The labs were buzzing with activity today as the unpacking began in earnest. The hold (a large storage area) below decks is literally overflowing with our crates of equipment. It was loaded in Halifax, the Louis' home port, in early July. Starting right after breakfast, the science party lifted, dragged, opened, and emptied boxes upon boxes of scientific gear. The precious cargo--our scientific instruments--need to be assembled and tested before being dunked in the waters of the Beaufort Sea. In a day, an empty room (the main lab) was transformed into a fully-functioning oceanographic laboratory. The first science station has been scheduled for the early hours of tomorrow morning, so there is no time for delay.
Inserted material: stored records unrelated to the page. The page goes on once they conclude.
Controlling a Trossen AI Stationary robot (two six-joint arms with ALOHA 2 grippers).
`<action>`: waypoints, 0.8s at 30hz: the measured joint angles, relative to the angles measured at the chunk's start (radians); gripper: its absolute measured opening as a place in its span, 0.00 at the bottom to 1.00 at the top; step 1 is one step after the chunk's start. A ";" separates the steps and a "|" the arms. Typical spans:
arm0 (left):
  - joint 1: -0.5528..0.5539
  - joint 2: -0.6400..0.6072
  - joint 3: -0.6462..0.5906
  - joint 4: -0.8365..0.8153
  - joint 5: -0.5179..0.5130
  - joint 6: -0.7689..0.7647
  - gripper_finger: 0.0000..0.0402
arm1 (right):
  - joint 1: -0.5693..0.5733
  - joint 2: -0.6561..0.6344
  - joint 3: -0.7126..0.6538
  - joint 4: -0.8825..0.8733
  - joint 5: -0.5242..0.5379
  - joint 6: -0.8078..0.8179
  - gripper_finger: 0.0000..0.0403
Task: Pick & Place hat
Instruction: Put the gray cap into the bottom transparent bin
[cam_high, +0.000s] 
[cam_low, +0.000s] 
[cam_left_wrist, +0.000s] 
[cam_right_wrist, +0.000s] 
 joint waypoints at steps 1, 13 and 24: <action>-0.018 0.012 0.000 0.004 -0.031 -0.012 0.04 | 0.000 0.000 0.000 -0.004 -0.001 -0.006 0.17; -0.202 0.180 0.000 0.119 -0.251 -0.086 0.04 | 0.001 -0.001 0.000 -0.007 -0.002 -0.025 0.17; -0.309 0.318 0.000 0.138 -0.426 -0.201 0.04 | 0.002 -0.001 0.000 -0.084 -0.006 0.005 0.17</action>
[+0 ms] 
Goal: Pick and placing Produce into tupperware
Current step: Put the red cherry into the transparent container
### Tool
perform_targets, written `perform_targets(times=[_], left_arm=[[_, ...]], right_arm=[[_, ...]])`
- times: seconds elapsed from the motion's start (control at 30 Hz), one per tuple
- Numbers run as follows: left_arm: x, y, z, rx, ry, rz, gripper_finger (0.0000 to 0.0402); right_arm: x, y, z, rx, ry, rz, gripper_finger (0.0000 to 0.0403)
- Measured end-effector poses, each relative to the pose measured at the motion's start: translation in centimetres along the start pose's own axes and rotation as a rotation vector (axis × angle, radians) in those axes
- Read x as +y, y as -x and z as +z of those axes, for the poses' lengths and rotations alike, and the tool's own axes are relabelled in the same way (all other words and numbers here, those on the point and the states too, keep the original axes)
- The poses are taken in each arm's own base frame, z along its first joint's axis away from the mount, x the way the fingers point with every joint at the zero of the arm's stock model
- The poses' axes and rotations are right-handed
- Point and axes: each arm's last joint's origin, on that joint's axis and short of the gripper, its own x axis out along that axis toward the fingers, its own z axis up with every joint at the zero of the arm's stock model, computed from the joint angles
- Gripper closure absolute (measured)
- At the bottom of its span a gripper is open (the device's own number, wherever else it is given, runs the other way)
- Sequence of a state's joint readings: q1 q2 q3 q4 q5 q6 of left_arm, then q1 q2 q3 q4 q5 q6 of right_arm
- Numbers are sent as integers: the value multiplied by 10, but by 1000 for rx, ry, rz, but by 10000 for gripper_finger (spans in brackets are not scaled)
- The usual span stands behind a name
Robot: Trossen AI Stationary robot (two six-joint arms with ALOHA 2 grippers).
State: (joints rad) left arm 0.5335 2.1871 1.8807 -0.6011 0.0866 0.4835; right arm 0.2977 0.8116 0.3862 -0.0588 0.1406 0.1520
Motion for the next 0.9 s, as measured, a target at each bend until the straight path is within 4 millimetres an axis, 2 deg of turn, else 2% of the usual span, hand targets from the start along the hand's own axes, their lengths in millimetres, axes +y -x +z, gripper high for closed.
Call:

After working for sixteen straight hours, Linda White surveyed the main lab and commented with a satisfied smile "it's starting to look like a lab now." Tomorrow is going to be another long day, starting at 5AM with the first of many science stations. To learn more about CTDs, ADCPs, MMPs, and all of the other instruments we are using, read the instruments page.

One of the things that has really impressed me in my short time aboard the Louis is how welcome the crew has made us feel. Tonight after dinner we had a "meet & greet" in the main lounge so that scientists and crew could take a break from their duties to swap handshakes and stories. There are a total of 48 crew members and 18 scientists aboard. In the dispatches that follow I will feature interviews with both ship's crew and science party, and of course answer questions from the public that I receive via email.